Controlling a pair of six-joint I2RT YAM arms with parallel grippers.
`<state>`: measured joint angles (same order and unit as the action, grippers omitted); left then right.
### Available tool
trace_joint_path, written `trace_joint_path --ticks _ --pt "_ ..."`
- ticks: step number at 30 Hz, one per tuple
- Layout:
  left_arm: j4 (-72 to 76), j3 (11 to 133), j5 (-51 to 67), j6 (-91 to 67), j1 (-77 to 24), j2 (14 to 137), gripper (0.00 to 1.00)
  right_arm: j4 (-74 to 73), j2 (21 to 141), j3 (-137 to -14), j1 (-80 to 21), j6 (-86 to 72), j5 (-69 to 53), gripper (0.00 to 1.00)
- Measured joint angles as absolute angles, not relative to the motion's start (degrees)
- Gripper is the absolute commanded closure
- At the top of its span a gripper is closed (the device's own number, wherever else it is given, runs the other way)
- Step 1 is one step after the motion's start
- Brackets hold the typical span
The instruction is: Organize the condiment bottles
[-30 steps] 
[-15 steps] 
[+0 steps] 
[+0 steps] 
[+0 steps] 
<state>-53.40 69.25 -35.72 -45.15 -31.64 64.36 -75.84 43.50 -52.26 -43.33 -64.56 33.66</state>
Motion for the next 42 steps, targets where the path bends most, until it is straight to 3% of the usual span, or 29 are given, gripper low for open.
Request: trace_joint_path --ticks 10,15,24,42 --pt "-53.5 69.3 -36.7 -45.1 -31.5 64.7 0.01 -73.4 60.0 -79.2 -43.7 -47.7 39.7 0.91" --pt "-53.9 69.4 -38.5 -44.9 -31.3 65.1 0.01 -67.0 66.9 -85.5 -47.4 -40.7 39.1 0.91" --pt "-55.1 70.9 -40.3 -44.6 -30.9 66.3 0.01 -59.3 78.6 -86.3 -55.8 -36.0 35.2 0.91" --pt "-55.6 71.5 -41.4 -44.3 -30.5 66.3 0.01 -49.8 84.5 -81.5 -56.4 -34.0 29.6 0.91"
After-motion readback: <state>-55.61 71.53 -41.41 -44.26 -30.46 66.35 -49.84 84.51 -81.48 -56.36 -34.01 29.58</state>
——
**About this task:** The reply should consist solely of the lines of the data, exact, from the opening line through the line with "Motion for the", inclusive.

**Answer to this task:**
Controlling a pair of six-joint I2RT YAM arms with parallel grippers.
`<state>`: measured joint angles (same order and unit as the action, grippers omitted); left then right.
### Available tool
trace_joint_path, written `trace_joint_path --ticks _ --pt "_ ..."`
- ticks: step number at 30 Hz, one per tuple
- Layout:
  left_arm: j4 (-72 to 76), j3 (11 to 133), j5 (-51 to 67), j6 (-91 to 67), j1 (-77 to 24), j2 (14 to 137), gripper (0.00 to 1.00)
  right_arm: j4 (-74 to 73), j2 (21 to 141), j3 (-137 to -14), j1 (-80 to 21), j6 (-86 to 72), j5 (-69 to 53), gripper (0.00 to 1.00)
- Measured joint angles as absolute angles, not relative to the motion's start (degrees)
- Gripper is the absolute commanded closure
- At the top of its span a gripper is closed (the device's own number, wherever else it is given, runs the other way)
- Step 1 is one step after the motion's start
- Brackets hold the typical span
The instruction is: Organize the condiment bottles
[-30 steps] 
[-15 steps] 
[+0 steps] 
[+0 steps] 
[+0 steps] 
<state>-53.40 69.25 -35.72 -45.15 -31.64 64.36 -75.84 43.50 -52.26 -43.33 -64.56 33.66</state>
Motion for the next 42 steps, targets where the path bends most, until it is straight to 3% of the usual span, or 29 are given, gripper low for open.

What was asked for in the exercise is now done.